» INSTRUCTIONS TO FOLLOW: Write out all the data below exactly.

[DATA SHOWN Boundary: Start]

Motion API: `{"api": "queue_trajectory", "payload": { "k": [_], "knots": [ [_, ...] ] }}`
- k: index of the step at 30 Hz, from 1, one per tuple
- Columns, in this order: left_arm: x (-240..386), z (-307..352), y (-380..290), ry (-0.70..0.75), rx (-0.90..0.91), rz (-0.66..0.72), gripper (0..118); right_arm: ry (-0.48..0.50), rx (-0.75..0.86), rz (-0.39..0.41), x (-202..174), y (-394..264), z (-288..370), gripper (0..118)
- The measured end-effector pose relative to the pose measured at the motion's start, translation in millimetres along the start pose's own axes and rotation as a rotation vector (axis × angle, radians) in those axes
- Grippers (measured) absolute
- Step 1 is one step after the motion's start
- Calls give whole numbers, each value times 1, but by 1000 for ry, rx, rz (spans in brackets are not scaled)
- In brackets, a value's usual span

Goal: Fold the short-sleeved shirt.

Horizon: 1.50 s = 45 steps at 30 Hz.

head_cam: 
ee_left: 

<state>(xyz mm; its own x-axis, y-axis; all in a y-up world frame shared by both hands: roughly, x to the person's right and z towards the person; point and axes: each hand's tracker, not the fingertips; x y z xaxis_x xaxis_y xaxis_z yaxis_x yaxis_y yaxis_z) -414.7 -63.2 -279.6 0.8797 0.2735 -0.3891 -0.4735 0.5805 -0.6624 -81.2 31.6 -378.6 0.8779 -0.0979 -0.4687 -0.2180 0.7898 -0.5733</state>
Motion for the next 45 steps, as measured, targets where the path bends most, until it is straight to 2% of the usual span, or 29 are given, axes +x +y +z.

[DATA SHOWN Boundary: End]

» RESPONSE TO THIS EXERCISE:
Motion API: `{"api": "queue_trajectory", "payload": { "k": [_], "knots": [ [_, ...] ] }}`
- k: index of the step at 30 Hz, from 1, one per tuple
- Columns, in this order: left_arm: x (-240..386), z (-307..352), y (-380..290), ry (-0.70..0.75), rx (-0.90..0.91), rz (-0.66..0.72), gripper (0..118); right_arm: ry (-0.48..0.50), rx (-0.75..0.86), rz (-0.39..0.41), x (-202..174), y (-394..264), z (-288..370), gripper (0..118)
- The measured end-effector pose relative to the pose measured at the motion's start, translation in millimetres along the start pose's own axes and rotation as a rotation vector (axis × angle, radians) in those axes
- Grippers (measured) absolute
- Step 1 is one step after the motion's start
- Calls give whole numbers, each value times 1, but by 1000 for ry, rx, rz (spans in brackets are not scaled)
- In brackets, a value's usual span

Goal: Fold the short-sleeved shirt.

Horizon: 1.50 s = 45 steps at 30 Hz.

head_cam: 
ee_left: 

<state>(xyz mm; its own x-axis, y-axis; all in a y-up world frame shared by both hands: roughly, x to the person's right and z towards the person; point and axes: each hand's tracker, not the fingertips; x y z xaxis_x xaxis_y xaxis_z yaxis_x yaxis_y yaxis_z) -414.7 -63.2 -279.6 0.8797 0.2735 -0.3891 -0.4735 0.5805 -0.6624 -81.2 31.6 -378.6 0.8779 -0.0979 -0.4687 -0.2180 0.7898 -0.5733</state>
Motion for the next 45 steps, as measured, targets where the path bends most, until it is straight to 2% of the usual span, or 29 are given, axes +x +y +z.

Now the answer is complete.